■ **Problem description**:
Starting at the first line of the data below, repeat each line word for word up to and including the line with "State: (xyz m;".

■ **Given information**:
━━━━━━━━

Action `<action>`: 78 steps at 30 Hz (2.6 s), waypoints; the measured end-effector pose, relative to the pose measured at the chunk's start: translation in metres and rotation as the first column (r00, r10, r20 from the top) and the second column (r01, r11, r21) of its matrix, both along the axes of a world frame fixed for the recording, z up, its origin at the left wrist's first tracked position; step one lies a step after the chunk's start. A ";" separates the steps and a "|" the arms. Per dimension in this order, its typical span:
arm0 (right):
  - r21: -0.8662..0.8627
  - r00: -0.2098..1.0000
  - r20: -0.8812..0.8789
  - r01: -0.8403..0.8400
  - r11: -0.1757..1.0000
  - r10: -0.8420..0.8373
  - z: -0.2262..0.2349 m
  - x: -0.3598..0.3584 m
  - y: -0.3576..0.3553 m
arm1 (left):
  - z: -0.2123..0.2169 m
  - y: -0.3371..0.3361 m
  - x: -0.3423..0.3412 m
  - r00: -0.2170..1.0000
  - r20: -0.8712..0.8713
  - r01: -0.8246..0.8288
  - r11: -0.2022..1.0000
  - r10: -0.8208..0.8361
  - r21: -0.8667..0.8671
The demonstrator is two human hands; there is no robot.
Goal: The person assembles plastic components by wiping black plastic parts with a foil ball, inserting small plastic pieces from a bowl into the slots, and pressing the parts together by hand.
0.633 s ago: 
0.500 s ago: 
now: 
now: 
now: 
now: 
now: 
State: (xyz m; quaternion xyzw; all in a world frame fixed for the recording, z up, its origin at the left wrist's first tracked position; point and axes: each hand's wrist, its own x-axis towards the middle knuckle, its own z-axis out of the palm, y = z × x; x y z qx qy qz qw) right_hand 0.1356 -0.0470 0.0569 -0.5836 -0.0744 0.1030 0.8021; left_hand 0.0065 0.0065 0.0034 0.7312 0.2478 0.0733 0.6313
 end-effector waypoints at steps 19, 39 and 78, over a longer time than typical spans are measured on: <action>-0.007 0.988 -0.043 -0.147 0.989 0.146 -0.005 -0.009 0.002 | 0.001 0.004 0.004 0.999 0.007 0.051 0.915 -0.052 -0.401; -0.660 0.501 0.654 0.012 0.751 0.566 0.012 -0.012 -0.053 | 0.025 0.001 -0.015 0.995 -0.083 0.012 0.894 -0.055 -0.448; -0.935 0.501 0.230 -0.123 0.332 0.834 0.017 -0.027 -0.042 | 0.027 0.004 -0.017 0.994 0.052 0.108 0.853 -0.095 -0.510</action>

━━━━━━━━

■ **Exercise output**:
Action `<action>`: 78 steps at 30 Hz (2.6 s), waypoints; the measured end-effector pose, relative to the pose measured at the chunk's start: translation in metres and rotation as the first column (r00, r10, r20 from the top) and the second column (r01, r11, r21) of its matrix, both along the axes of a world frame fixed for the recording, z up, its origin at the left wrist's first tracked position; step one lies a step after the chunk's start. A ";" separates the steps and a "|" the arms. Per dimension in this order, its typical span:
arm0 (right):
  - r21: -0.8662..0.8627
  - r00: -0.2098..1.0000
  - r20: -0.8812..0.8789
  - r01: -0.8403..0.8400
  - r11: -0.1757..1.0000
  - r10: -0.8420..0.8373
  - z: -0.2262..0.2349 m
  - x: -0.3598..0.3584 m
  - y: -0.3576..0.3553 m
arm1 (left):
  - z: -0.2123..0.2169 m
  - y: -0.3371..0.3361 m
  - x: -0.3423..0.3412 m
  - r00: -0.2170..1.0000
  - r20: -0.8712..0.8713
  - r01: -0.8246..0.8288
  - r11: -0.2022..1.0000
  - r10: -0.8208..0.8361
  - r21: -0.8667..0.8671
The demonstrator is two human hands; there is no robot.
Goal: The person assembles plastic components by wiping black plastic parts with a foil ball, inserting small plastic pieces from a bowl into the slots, and pressing the parts together by hand.
0.633 s ago: 
0.500 s ago: 
now: 
now: 
now: 
now: 
now: 
State: (xyz m; quaternion xyzw; all in a world frame fixed for the recording, z up, its origin at the left wrist's first tracked position; point and axes: each hand's wrist, its own x-axis towards the middle knuckle, its own z-axis out of the palm, y = z × x; x y z qx qy qz qw) right_hand 0.1356 -0.0470 0.0569 -0.5836 -0.0744 0.1030 0.8021; left_hand 0.0065 0.0065 0.0034 0.7312 0.2478 0.0733 0.6313

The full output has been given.